* **What is required**: Print exactly what the entries say, line by line, from the first line down to the one with "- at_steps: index", inclusive.

Content starts

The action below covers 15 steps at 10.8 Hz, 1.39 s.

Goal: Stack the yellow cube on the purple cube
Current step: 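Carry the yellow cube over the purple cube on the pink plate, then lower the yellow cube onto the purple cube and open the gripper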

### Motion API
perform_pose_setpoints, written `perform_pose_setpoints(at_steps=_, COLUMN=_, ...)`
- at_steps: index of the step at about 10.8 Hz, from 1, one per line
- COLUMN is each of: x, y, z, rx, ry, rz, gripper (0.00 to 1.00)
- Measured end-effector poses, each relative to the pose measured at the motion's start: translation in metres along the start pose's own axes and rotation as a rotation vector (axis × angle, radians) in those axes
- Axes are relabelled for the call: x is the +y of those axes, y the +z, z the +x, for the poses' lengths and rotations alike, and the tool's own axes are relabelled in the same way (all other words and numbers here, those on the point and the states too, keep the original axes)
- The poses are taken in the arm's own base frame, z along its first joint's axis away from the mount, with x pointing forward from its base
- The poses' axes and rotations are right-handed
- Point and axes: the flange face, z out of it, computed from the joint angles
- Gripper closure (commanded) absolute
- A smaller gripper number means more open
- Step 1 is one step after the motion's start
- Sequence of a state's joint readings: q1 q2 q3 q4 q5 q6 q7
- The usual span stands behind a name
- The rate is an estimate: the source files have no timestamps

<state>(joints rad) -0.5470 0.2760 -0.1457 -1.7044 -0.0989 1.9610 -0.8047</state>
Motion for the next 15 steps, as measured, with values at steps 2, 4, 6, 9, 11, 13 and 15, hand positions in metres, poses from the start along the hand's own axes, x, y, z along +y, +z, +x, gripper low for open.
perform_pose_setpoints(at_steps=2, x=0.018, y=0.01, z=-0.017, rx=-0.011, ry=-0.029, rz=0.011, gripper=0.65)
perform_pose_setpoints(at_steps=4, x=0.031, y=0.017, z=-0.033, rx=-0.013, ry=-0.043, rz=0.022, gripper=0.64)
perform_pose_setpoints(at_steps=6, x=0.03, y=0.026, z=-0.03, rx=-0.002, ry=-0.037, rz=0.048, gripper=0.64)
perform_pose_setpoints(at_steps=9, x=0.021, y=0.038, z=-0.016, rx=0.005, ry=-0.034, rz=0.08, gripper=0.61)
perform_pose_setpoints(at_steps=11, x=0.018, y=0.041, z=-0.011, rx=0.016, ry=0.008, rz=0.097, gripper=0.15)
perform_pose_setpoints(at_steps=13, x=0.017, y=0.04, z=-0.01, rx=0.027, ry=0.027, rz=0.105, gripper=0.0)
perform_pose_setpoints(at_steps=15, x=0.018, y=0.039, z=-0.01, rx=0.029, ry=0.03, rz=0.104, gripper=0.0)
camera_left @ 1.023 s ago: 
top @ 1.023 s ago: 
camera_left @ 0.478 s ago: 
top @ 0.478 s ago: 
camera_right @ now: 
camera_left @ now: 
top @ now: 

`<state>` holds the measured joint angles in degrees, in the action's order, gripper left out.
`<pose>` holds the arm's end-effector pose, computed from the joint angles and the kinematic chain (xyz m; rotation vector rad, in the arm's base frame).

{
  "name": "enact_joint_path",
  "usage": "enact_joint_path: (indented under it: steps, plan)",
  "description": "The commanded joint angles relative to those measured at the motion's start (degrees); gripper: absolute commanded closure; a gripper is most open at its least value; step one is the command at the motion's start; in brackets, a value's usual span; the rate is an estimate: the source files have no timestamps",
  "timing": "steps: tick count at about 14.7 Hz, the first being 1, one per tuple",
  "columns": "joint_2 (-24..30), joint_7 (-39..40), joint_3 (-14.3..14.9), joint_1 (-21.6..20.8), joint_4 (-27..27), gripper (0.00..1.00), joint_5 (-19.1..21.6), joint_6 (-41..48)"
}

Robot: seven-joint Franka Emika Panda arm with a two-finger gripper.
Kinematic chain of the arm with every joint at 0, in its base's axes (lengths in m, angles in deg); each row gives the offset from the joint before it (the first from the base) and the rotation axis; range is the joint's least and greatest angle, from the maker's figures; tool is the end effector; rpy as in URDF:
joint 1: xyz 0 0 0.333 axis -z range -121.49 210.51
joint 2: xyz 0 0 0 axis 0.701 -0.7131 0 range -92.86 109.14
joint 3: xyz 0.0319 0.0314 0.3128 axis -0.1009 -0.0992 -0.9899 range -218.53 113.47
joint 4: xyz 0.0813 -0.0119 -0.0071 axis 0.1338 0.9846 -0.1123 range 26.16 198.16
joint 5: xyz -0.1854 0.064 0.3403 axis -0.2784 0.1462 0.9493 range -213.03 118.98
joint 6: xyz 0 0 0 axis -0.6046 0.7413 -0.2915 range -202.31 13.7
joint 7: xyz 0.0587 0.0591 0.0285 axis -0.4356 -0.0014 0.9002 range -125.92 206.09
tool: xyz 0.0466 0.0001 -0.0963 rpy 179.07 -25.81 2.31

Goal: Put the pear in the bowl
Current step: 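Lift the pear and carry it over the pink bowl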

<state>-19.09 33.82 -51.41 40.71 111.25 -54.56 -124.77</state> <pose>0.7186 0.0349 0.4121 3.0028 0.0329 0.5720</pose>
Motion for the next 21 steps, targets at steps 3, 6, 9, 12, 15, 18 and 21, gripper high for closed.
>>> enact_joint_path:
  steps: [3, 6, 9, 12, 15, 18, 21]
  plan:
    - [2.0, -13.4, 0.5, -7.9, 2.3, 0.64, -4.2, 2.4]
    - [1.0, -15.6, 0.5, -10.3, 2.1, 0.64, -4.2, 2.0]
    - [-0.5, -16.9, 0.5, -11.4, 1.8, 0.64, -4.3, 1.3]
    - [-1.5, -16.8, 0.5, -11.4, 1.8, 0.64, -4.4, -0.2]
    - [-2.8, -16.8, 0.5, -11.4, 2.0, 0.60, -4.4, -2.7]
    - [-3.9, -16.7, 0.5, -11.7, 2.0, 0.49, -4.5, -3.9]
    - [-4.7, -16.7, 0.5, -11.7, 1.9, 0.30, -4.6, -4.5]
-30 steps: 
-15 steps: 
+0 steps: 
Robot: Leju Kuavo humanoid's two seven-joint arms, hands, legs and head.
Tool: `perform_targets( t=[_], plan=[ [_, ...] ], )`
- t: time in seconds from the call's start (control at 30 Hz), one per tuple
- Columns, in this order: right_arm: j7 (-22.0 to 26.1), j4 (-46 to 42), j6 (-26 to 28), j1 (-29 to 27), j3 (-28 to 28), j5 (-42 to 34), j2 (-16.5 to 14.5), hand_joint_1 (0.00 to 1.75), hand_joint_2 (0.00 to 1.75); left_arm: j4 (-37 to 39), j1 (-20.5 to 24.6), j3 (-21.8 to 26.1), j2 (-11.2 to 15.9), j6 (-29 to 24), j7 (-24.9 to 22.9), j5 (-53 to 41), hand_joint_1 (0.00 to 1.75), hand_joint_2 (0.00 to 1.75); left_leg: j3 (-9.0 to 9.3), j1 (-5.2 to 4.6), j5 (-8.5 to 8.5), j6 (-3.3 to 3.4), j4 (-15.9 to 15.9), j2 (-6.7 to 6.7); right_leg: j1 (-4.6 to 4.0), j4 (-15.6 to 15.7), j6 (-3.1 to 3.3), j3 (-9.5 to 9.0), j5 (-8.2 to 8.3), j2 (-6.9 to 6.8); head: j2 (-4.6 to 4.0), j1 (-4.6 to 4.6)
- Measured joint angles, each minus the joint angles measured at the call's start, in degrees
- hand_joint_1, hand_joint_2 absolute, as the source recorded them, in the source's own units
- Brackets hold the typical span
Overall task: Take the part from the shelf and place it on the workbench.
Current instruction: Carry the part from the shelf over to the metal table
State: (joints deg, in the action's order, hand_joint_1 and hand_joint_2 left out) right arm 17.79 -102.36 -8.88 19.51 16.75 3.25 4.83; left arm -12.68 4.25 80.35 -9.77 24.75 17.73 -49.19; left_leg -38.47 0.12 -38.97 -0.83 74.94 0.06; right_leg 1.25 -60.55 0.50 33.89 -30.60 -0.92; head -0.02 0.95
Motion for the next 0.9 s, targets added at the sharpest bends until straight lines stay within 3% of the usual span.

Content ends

* **Exercise solution**:
The action below covers 15 steps at 10.8 Hz, 1.39 s.

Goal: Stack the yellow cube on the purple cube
Current step: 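Carry the yellow cube over the purple cube on the pink plate, then lower the yellow cube onto the purple cube and open the gripper
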
### Motion API
perform_pose_setpoints, written `perform_pose_setpoints(at_steps=_, COLUMN=_, ...)`
- at_steps: index of the step at about 10.8 Hz, from 1, one per line

The output given is complete.